Laws of Boolean Algebra
Operations on Constants
X.1 = X
X.0 = 0
X+1 = 1
X+0 = 0
Idempotent Law
X.X = X
X+X=X
Absorption Law
X.(Y.Z) = (X.Y).Z
Double Complement Law
Laws of Commutativity
X.Y = Y.X
X+Y = Y+X
Laws of Associativity
X.(Y.Z) = (X.Y).Z
X+(Y+Z) = (X+Y)+Z
Laws of Distributivity
X.(Y+Z) = (X.Y)+(X.Z)
X+(Y.Z) = (X+Y).(X.Z)
Inverse laws
X.~X = 0
X+~X = 1
~~X = X
DeMorgan’s laws
~(X.Y) = ~X+~Y
~(X+Y) = ~X.~Y
Karnaugh Map
Karnaugh map (K-map) is a convenient way to represent Boolean function, the only limitation is that it will be ineffective for > 4 inputs. It is essential for later purposes to list the combinations in the order 00, 01, 11 10. Because the squares corresponding to the combinations are to be used for recording information, the combinations are customarily written above the squares.
K-map can be used to represent any Boolean function in the following way.
Each square corresponds to a unique product in the sum-of-products (SOP) form, with a 1 value corresponding to the variable and a 0 value corresponding to the NOT of that variable. For each such product in the function, 1 is placed in the corresponding square.
Once the map of a function is created, we can often write a simple algebraic
expression for it by noting the arrangement of the 1s on the map.The principle is as
follows.

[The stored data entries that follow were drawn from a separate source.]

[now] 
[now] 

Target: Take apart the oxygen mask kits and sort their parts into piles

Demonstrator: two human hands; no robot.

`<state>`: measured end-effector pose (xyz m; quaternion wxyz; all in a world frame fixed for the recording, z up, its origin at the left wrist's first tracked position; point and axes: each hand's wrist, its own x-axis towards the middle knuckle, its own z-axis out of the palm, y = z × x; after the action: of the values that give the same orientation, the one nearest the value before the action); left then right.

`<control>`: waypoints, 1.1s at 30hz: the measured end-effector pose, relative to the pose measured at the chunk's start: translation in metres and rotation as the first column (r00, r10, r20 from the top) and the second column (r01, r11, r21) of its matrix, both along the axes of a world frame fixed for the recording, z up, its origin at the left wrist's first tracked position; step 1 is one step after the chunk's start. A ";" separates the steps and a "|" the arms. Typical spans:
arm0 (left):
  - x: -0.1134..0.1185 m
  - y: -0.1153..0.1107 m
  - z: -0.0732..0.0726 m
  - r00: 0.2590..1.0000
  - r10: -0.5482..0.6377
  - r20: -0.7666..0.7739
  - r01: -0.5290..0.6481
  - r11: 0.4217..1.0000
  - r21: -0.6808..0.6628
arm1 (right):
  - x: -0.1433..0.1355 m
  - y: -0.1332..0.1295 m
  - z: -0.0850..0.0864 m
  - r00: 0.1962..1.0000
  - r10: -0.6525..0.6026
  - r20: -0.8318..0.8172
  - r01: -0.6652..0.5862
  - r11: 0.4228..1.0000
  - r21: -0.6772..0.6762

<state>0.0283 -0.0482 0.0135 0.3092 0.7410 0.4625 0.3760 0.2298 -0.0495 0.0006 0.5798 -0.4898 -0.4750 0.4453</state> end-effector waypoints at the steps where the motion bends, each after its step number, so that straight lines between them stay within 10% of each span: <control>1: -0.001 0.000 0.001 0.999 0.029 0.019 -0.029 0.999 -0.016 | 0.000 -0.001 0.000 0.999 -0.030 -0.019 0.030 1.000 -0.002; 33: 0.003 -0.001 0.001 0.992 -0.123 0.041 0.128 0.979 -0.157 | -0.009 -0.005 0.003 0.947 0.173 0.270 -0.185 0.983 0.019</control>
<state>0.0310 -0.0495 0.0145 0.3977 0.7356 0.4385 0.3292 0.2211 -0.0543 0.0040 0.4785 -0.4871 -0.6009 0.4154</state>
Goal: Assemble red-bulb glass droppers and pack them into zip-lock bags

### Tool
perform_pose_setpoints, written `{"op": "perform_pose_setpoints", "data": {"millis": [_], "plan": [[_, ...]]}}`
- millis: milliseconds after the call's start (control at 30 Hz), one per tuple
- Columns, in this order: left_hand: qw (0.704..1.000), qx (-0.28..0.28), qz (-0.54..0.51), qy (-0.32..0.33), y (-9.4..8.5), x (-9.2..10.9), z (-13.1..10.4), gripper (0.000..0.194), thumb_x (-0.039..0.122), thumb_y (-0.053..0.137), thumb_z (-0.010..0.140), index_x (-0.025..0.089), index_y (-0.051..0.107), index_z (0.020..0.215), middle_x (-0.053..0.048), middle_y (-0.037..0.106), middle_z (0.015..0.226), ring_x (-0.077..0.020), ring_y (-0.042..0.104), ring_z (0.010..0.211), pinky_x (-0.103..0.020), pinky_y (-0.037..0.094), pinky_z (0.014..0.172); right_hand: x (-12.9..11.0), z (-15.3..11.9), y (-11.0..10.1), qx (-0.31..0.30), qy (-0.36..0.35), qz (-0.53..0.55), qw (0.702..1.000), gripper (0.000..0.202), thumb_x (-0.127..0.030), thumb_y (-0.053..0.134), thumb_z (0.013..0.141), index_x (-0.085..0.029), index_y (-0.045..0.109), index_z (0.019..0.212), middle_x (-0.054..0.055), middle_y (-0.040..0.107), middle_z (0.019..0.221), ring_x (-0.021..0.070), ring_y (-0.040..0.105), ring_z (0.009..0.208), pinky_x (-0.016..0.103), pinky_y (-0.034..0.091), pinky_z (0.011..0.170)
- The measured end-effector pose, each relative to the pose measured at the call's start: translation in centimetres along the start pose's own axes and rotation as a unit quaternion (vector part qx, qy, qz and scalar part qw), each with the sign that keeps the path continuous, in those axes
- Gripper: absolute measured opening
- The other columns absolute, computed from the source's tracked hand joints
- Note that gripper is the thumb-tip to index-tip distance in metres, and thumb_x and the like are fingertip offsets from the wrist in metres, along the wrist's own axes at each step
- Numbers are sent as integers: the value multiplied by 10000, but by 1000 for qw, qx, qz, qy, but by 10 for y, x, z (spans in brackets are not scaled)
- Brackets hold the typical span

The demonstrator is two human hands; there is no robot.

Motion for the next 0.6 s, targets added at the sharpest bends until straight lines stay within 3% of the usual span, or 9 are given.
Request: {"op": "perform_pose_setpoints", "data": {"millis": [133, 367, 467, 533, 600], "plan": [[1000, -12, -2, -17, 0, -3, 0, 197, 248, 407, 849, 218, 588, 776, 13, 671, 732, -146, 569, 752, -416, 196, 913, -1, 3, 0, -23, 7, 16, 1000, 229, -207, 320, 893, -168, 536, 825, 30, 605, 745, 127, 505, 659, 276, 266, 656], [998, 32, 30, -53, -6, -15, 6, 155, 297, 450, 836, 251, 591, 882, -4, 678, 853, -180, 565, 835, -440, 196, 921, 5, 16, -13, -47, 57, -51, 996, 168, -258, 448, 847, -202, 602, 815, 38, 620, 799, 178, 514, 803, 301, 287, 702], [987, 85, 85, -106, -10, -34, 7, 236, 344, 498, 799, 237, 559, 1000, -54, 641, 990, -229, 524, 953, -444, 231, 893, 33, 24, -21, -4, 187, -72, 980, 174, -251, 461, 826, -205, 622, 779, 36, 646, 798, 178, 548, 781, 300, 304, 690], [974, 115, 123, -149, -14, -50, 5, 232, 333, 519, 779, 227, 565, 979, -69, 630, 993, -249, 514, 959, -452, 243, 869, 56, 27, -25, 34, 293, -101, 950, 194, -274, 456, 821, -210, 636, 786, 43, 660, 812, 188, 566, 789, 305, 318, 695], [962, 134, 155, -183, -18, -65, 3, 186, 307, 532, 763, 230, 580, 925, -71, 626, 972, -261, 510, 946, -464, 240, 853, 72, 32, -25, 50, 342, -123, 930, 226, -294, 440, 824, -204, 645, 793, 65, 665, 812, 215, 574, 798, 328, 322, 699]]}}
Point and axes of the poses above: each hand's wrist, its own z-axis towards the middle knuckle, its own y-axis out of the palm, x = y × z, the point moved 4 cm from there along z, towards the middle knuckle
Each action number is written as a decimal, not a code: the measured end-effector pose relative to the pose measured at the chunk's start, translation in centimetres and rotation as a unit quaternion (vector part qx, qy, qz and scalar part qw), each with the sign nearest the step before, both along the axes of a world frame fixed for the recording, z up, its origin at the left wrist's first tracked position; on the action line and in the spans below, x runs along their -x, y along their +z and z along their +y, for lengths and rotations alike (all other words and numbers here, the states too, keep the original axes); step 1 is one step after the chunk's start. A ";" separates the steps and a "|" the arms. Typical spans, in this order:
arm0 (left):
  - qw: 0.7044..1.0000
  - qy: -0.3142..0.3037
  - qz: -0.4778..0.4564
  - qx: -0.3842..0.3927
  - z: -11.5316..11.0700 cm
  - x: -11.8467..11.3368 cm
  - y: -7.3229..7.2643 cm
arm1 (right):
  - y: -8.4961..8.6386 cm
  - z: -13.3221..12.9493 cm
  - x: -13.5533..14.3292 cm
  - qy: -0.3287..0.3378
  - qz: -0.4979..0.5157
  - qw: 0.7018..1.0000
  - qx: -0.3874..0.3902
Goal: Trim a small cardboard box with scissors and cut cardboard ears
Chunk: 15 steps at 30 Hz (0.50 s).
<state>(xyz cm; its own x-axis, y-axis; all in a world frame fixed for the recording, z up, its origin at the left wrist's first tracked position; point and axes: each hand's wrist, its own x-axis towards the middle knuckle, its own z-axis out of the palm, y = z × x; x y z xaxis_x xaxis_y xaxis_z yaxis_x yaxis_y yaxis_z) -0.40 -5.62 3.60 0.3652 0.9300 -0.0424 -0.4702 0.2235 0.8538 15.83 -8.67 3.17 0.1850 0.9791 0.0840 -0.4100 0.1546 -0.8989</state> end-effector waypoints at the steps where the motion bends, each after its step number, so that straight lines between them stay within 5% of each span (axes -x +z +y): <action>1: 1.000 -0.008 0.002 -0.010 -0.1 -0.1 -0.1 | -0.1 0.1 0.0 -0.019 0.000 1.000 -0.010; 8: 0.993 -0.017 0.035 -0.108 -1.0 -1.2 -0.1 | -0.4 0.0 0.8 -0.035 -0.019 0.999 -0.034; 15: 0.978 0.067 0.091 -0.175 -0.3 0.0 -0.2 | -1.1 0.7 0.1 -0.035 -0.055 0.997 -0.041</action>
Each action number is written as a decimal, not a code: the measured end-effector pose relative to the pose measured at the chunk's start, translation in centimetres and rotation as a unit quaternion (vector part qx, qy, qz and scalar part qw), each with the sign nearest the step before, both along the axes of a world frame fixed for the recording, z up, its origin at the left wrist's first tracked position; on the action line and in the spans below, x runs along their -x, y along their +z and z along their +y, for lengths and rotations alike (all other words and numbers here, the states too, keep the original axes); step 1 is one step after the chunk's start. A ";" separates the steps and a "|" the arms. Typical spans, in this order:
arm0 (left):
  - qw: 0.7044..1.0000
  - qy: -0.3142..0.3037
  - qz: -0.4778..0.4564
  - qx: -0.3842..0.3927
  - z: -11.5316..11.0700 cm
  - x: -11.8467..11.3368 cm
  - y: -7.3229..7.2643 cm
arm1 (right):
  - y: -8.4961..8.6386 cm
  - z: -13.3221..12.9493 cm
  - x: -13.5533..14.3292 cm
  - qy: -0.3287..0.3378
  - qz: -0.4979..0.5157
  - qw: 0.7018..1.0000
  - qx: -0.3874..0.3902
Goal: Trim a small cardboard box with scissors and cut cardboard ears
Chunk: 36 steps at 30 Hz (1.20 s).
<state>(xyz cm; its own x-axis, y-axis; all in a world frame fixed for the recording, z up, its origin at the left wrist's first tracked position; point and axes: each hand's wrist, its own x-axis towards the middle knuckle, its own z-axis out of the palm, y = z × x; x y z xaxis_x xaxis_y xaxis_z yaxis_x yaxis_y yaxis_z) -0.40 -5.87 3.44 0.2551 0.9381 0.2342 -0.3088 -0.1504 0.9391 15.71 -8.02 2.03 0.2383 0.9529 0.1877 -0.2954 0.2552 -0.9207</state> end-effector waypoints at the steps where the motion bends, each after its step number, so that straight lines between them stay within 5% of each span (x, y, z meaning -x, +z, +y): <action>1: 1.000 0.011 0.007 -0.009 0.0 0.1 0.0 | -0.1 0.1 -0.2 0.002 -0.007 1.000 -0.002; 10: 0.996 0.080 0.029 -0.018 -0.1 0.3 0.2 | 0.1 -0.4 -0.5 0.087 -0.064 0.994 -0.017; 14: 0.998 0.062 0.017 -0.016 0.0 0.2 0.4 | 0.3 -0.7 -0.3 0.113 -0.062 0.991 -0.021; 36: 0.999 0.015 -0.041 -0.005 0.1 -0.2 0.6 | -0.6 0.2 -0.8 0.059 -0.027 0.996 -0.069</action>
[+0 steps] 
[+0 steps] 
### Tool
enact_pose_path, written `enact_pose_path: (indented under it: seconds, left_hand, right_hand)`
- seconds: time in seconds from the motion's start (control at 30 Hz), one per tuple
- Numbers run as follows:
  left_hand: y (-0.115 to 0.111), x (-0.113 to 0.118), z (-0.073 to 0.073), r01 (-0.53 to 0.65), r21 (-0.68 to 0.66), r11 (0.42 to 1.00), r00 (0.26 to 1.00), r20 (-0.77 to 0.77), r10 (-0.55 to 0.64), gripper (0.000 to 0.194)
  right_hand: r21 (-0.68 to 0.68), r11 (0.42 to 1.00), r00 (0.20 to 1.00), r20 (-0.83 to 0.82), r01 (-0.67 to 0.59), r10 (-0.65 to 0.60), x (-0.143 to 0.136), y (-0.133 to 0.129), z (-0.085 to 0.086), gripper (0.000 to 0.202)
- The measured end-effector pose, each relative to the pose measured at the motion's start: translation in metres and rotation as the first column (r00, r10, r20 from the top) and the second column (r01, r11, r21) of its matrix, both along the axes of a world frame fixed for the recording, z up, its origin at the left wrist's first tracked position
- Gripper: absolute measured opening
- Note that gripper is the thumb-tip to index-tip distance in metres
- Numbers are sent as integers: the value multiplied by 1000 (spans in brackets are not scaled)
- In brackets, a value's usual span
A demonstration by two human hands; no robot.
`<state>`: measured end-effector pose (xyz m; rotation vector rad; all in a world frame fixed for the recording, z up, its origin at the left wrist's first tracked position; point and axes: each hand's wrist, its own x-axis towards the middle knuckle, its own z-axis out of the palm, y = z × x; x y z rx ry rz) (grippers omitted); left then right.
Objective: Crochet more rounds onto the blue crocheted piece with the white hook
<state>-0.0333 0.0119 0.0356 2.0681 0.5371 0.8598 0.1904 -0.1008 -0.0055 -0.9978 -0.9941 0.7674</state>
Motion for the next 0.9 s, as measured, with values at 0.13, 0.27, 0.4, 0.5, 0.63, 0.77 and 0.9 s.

Any two squares that are adjacent differ in only one of the variables. If two
adjacent squares both have an entry of one, then the corresponding product terms
differ in only one variable. In such a case, the two terms can be merged by eliminating
that variable. For example, A'BC'D + A'BCD = A'BD. This process can be extended in several ways.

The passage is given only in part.